La domanda di vino dealcolato cresce sui mercati occidentali
Ma vediamo nel concreto i danni che potrebbero essere causati da questa trovata del Governo. Queste nuove tasse e l'assenza di norme sulla produzione rischiano di mettere fuori gioco le cantine italiane rispetto a un segmento di mercato in grande ascesa soprattutto all'estero. Secondo i dati dell'Osservatorio Uiv su base Nielsen-IQ, in controtendenza rispetto al vino convenzionale i vini dealcolati hanno chiuso il semestre di Usa, Regno Unito e Germania con un valore complessivo di 79 milioni di euro (+16%). Con un incremento negli Usa (che rappresentano il 50% della domanda totale) del 35%.

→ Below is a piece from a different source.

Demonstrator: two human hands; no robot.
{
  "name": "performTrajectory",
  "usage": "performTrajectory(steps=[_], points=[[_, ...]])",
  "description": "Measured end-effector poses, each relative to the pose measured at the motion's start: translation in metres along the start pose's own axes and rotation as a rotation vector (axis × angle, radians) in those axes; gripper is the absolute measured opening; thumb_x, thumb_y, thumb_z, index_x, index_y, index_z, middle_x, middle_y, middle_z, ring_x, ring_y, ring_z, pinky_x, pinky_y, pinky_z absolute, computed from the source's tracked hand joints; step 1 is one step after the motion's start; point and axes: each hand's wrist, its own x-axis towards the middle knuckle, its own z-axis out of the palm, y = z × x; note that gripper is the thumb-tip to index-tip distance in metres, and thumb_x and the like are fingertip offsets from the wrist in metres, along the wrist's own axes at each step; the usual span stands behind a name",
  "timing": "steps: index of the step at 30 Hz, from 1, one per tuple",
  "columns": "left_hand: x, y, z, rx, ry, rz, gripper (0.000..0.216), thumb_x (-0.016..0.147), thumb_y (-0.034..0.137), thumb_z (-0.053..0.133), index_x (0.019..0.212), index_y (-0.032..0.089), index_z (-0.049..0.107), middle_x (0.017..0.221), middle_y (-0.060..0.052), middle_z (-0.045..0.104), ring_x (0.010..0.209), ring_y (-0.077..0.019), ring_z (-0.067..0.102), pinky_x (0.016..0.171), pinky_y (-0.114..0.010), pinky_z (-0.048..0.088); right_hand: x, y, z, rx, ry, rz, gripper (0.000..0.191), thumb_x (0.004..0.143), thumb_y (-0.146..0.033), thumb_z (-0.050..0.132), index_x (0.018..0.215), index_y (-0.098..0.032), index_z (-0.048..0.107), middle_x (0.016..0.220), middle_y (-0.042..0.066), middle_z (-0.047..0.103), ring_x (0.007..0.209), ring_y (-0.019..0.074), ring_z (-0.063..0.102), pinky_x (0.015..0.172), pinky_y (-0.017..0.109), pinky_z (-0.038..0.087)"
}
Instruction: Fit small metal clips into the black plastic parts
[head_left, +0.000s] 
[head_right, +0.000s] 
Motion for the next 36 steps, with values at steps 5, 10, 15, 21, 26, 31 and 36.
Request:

Cresce la domanda di vino dealcolato in tutto il mondo
Parliamo di una nicchia di mercato, piccola, ma che potrebbe crescere, e nella quale in Italia operano solo pochi produttori (come l'altoatesino Martin Foradori, Hofstätter, che ne produce 100mila bottiglie, ma in Germania) mentre Francia e Spagna sono, ad esempio, attivi da tempo. E la conferma è giunta nei giorni scorsi quando il colosso del lusso francese Lvmh (con marchi di Champagne come Moet Chandon, Dom Perignon, Krug e Veuve Clicquot) ha siglato una partnership con French Bloom per produrre spumanti analcolici di pregio venduti anche a 100 euro a bottiglia. Su queste basi il fatto che il Prosecco abbia superato per vendite negli Usa lo Champagne potrebbe presto rivelarsi una vittoria di Pirro se i francesi dovessero contrattaccare con bollicine no alcool… e noi no.
«Non possiamo andare avanti così - ha dichiarato a Il Sole 24Ore Massimo Romani, ceo di Argea (primo gruppo privato del vino in Italia con di 450 milioni di fatturato). Noi abbiamo lanciato una linea di 8 etichette dealcolate che dobbiamo produrre in Germania. Scontiamo troppe rigidità mentre i nostri concorrenti corrono e stanno occupando spazi su un mercato sul quale più si va avanti, più sarà difficile recuperare posizioni. Vogliamo investire su questo settore e i nostri stabilimenti sono pronti ma senza un chiarimento normativo non andremo avanti. Stiamo tutti perdendo una importante occasione».
Vino dealcolato: il Governo si aggiorna o resta a guardare gli altri?
Dunque, detto ciò, la domanda è una: il Governo vuole davvero investire nel futuro del vino o si accontenta di guardare dall'esterno, mentre altri Paesi costruiscono la loro filiera dei dealcolati? L'attenzione crescente verso il consumo moderato e salutare apre prospettive enormi, e il Paese che ha fatto del vino una bandiera del suo "saper fare" rischia di restare a guardare, soffocato da norme e oneri che appaiono come inutili ostacoli. Il 2025 è alle porte: è arrivato il momento di adattarsi al cambiamento, valorizzando i vini dealcolati come parte dell'evoluzione dell'intero comparto enologico italiano.